First in a petri dish and now on live salamanders, probiotic bacteria seem to repel a deadly fungus being blamed for worldwide amphibian deaths and even extinctions. Though the research is in its early stages, scientists are encouraged by results that could lead the way to helping threatened species like mountain yellow-legged frogs of the Sierra Nevada mountains of southern California.
The research, conducted by biology Professor Reid N. Harris at James Madison University, Harrisonburg, Va., and funded by the National Science Foundation, is being presented May 23, 2007 at the 107th General Meeting of the American Society for Microbiology (ASM) in Toronto.

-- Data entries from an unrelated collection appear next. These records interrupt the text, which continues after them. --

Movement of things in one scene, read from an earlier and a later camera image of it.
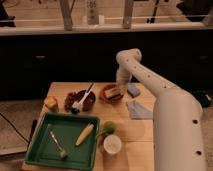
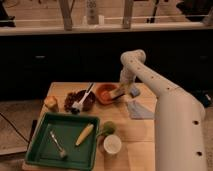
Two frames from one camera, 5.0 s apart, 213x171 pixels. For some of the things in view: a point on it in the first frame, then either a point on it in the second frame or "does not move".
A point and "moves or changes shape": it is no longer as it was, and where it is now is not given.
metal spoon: [62, 153] does not move
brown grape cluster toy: [69, 99] does not move
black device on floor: [204, 97] does not move
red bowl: [110, 94] moves or changes shape
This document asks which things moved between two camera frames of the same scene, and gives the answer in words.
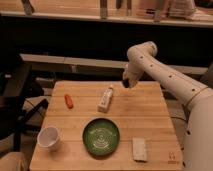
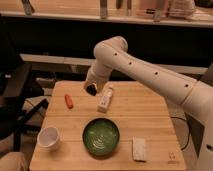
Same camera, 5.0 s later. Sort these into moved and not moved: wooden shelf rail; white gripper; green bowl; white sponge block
Moved: white gripper
Not moved: green bowl; white sponge block; wooden shelf rail
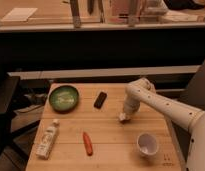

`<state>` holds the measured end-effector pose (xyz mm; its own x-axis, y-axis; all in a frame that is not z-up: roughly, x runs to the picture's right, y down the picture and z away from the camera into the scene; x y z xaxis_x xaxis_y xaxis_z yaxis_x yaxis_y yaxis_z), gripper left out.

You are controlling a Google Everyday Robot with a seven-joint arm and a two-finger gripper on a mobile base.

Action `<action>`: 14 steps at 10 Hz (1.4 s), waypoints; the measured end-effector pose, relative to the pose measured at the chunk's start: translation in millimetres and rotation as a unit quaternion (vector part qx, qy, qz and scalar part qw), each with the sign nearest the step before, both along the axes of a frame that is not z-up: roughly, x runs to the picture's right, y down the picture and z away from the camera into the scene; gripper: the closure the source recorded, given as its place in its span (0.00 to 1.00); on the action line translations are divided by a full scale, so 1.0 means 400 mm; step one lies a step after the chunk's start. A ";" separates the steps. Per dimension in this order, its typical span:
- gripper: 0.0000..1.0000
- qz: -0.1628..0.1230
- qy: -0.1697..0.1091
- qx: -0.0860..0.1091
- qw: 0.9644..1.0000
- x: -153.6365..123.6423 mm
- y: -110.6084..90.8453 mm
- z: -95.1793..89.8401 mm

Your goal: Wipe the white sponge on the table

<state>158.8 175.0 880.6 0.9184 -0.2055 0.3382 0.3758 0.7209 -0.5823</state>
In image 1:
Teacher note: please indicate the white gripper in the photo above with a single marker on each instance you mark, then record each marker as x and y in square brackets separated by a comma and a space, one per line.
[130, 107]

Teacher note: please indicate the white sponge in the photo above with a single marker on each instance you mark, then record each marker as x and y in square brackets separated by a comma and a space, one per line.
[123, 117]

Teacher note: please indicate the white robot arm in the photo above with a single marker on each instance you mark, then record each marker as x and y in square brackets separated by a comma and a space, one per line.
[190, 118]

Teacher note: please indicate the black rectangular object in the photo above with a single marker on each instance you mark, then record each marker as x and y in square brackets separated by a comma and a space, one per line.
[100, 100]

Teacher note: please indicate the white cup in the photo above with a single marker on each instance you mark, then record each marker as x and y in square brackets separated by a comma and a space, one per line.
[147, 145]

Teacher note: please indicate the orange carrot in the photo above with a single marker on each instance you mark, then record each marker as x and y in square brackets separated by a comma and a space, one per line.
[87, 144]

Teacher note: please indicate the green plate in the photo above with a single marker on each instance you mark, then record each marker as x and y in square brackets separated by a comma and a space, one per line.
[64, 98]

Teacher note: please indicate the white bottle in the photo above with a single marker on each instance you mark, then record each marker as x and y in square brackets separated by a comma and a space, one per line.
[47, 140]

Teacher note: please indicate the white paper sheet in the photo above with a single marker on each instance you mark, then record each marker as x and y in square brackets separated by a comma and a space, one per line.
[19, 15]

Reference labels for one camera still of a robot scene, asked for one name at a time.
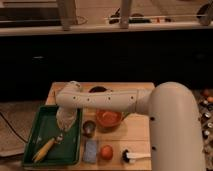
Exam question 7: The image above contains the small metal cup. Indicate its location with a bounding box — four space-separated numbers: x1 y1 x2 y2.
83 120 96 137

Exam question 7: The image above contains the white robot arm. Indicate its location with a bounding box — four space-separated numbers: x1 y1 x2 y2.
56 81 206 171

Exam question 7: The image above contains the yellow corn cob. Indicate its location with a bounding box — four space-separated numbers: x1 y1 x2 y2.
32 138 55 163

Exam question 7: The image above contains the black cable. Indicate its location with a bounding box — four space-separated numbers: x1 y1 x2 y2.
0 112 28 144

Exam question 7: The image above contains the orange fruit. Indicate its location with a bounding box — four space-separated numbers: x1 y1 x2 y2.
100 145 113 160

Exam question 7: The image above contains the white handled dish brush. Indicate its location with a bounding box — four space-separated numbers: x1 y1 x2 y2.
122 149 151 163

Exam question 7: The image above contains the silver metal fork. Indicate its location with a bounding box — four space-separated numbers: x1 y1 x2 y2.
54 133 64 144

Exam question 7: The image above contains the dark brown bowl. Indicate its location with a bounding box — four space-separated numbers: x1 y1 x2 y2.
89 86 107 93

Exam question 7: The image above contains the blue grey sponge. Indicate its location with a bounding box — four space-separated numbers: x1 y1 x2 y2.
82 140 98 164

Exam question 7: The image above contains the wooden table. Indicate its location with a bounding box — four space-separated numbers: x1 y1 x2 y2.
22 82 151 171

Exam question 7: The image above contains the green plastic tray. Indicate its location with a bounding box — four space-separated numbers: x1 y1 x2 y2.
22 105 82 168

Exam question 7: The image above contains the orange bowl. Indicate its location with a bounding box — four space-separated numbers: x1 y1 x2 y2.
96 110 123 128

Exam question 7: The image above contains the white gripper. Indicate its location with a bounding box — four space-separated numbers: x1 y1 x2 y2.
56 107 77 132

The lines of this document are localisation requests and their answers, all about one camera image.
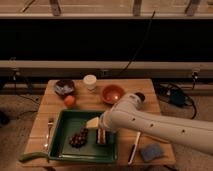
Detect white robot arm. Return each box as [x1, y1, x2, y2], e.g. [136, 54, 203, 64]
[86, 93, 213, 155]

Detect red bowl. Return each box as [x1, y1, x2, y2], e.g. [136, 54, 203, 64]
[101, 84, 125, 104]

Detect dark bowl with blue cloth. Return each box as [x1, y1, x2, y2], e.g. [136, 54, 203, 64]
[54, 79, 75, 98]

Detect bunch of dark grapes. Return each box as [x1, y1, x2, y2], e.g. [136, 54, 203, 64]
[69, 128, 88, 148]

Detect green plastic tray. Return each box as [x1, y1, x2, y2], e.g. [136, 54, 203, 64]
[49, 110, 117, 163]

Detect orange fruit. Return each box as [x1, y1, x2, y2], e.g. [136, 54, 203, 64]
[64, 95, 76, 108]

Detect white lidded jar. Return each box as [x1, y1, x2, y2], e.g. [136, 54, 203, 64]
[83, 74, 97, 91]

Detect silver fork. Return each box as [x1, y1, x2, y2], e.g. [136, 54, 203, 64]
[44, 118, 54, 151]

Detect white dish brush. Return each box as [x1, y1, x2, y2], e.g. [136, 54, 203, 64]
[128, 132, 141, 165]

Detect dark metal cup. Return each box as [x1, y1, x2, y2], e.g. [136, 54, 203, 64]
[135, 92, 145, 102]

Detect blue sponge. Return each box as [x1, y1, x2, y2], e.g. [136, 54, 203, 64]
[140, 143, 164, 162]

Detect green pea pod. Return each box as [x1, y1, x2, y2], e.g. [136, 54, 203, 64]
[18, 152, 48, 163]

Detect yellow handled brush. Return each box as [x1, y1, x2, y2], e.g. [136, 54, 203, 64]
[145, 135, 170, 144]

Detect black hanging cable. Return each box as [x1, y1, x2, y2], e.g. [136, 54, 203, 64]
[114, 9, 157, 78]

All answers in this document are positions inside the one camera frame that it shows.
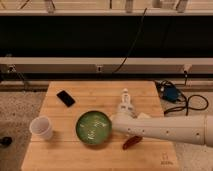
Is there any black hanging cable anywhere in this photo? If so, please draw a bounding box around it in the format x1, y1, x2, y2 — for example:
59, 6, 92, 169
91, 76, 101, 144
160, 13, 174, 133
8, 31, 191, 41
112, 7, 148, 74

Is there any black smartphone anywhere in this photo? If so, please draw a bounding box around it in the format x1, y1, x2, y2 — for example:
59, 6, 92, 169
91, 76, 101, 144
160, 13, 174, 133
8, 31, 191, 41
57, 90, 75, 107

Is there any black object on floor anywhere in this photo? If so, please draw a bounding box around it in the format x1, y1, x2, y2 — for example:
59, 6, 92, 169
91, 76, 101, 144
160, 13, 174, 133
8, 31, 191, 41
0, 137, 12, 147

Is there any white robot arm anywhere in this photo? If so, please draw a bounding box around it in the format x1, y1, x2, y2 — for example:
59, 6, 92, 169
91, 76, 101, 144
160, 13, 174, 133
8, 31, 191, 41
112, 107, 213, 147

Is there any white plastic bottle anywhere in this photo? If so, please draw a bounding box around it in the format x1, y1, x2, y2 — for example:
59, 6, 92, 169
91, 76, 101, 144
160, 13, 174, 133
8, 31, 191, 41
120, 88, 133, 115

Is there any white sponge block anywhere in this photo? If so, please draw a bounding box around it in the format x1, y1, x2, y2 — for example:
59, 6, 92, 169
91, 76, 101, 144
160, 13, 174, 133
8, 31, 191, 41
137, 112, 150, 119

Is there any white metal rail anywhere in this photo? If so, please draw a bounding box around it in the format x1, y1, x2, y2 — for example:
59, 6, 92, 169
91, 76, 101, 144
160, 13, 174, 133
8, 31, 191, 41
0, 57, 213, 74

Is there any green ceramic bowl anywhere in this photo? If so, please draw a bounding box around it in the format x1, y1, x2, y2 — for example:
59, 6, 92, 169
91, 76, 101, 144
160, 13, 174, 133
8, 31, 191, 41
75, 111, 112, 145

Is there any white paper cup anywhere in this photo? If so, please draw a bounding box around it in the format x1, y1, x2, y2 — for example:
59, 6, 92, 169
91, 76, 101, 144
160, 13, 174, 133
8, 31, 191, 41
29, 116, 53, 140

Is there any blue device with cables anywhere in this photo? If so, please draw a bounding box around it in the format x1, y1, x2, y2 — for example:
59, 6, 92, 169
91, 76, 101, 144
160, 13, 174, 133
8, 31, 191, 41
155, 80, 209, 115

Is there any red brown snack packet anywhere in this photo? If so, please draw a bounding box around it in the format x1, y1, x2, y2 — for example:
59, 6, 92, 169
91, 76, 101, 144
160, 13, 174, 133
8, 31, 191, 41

Experiments have shown that Pedobacter cryoconitis, bacteria found naturally on the skin of red-backed salamanders, wards off the deadly chytridiomycosis fungus. In late 2004, Australian researchers cited chytridiomycosis as one of the main factors imperiling up to one third of the worlds amphibian populations.
"The exciting aspect is that we identified at least one bacterium from the skin that in both the dish and on the salamander aids the healing process one species of bacteria which you could tentatively view as a probiotic," says Harris.
Harris hatched the idea of using the bacteria to fight the skin fungus while researching another amphibian killer, a fungus that attacks their eggs and embryos. Research by other scientists indicated bacteria on some amphibians produced compounds that were active against the egg fungus.
"So we were starting to work on that and then it suddenly clicked that the emerging fungus killing adults was a chytrid fungus and that the skin bacteria producing antibiotics against the egg fungus could do the same against the chytrid fungus," says Harris.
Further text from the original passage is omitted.